- Location: Border of Yulong County and Shangri-La County, Yunnan Province
- Coordinates: 27°40′35″N 100°17′31″E﻿ / ﻿27.67639°N 100.29194°E
- Construction began: 2008
- Opening date: 2014
- Construction cost: 16.2 billion RMB ($2.4 billion USD)

Dam and spillways
- Impounds: Jinsha River
- Height: 155 m (509 ft)

Reservoir
- Creates: Liyuan Reservoir
- Total capacity: 727,000,000 m^{3} (589,388 acre⋅ft)
- Catchment area: 220,000 km^{2} (84,942 sq mi)
- Surface area: 14.73 km^{2} (6 sq mi)

Power Station
- Commission date: 2014-2015
- Type: Conventional
- Turbines: 4 x 600 MW
- Installed capacity: 2,400 MW

= Liyuan Dam =

The Liyuan Dam is a concrete-face rock-fill dam on the Jinsha River on the border of Yulong County and Shangri-La County, Yunnan Province, China. The dam has an associated hydroelectric power station with a 2,400 MW power station containing 4 x 600 MW generators. Construction on the river diversion for the dam began in 2008. It began to impound its reservoir in November 2014 and on December 28, 2014 the first generator was commissioned. The second generator was commissioned in July 2015.

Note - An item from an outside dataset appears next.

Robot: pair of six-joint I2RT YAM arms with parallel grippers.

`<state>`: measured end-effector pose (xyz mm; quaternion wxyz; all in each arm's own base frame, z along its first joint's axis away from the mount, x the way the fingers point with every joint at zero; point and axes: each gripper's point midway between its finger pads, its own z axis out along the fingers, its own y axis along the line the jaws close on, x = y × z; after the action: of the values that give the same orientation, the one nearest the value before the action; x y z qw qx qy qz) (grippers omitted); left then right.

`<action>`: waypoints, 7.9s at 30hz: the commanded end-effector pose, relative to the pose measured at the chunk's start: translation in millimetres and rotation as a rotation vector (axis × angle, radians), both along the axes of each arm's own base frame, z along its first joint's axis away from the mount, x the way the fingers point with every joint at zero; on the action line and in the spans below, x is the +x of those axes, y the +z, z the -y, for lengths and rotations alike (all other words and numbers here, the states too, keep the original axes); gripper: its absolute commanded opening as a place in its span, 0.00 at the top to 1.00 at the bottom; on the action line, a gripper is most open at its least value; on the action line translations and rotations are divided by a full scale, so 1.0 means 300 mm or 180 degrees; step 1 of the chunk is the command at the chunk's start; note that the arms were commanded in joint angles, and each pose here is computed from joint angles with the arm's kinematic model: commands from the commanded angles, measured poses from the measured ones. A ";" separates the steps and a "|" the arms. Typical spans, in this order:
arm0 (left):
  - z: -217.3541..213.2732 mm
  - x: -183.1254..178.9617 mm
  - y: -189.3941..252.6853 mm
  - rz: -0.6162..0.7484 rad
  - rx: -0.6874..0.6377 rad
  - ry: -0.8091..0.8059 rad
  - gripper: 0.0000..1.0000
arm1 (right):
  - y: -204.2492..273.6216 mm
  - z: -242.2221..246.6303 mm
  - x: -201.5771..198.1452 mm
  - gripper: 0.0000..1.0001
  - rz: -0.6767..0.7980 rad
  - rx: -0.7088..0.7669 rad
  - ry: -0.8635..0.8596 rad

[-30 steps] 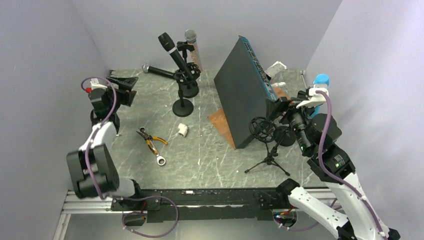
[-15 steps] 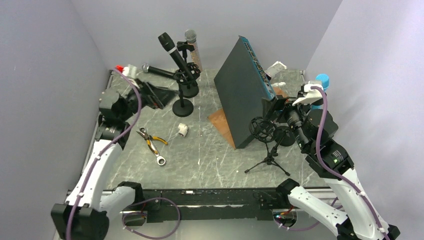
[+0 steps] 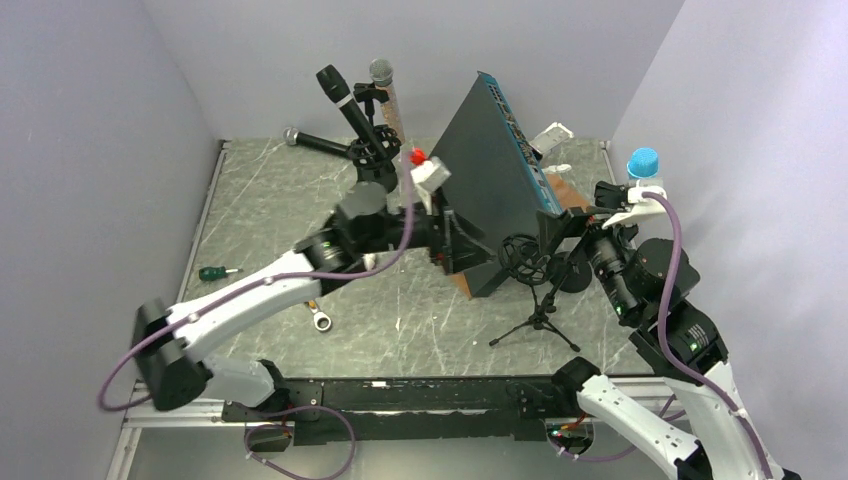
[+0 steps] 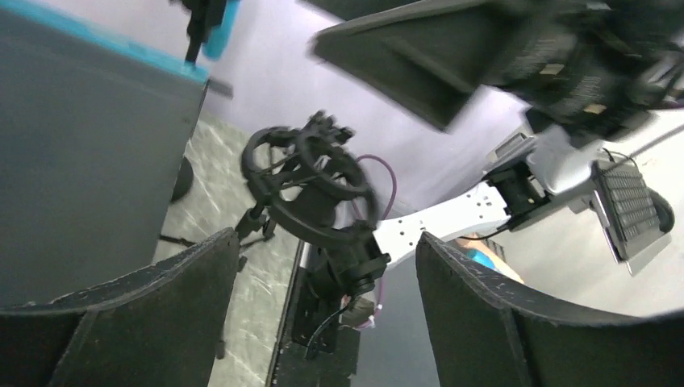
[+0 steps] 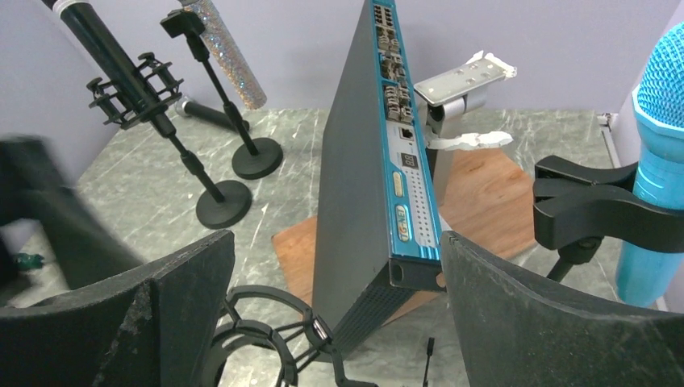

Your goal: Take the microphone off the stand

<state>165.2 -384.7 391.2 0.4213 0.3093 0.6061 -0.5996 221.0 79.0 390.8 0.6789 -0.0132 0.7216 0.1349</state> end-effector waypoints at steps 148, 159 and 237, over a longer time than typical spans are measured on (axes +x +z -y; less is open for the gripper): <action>-0.194 -0.044 -0.651 -0.1081 -0.0220 0.1195 0.33 | -0.208 -0.597 -0.200 0.07 -0.0203 0.0350 0.2870; -0.153 -0.062 -0.707 -0.1471 -0.0237 0.1034 0.46 | -0.209 -0.593 -0.207 0.07 -0.0209 0.0424 0.2859; -0.249 -0.050 -0.643 0.0512 0.0937 0.1586 0.17 | -0.214 -0.516 -0.154 0.02 -0.0140 0.0241 0.2378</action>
<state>140.2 -303.7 185.9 0.5128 0.2307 0.7233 -0.4008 174.1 234.4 306.4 0.5442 -0.2501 0.6966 0.3950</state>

The 155 m dam withholds a reservoir of 727000000 m3, of which 209000000 m3 is active or "useful" storage. The normal reservoir level is 1618 m above sea level with a minimum of 1602 m. The catchment area for the reservoir in the upstream basin is 220000 km2 while the reservoir surface area is 14.73 km2.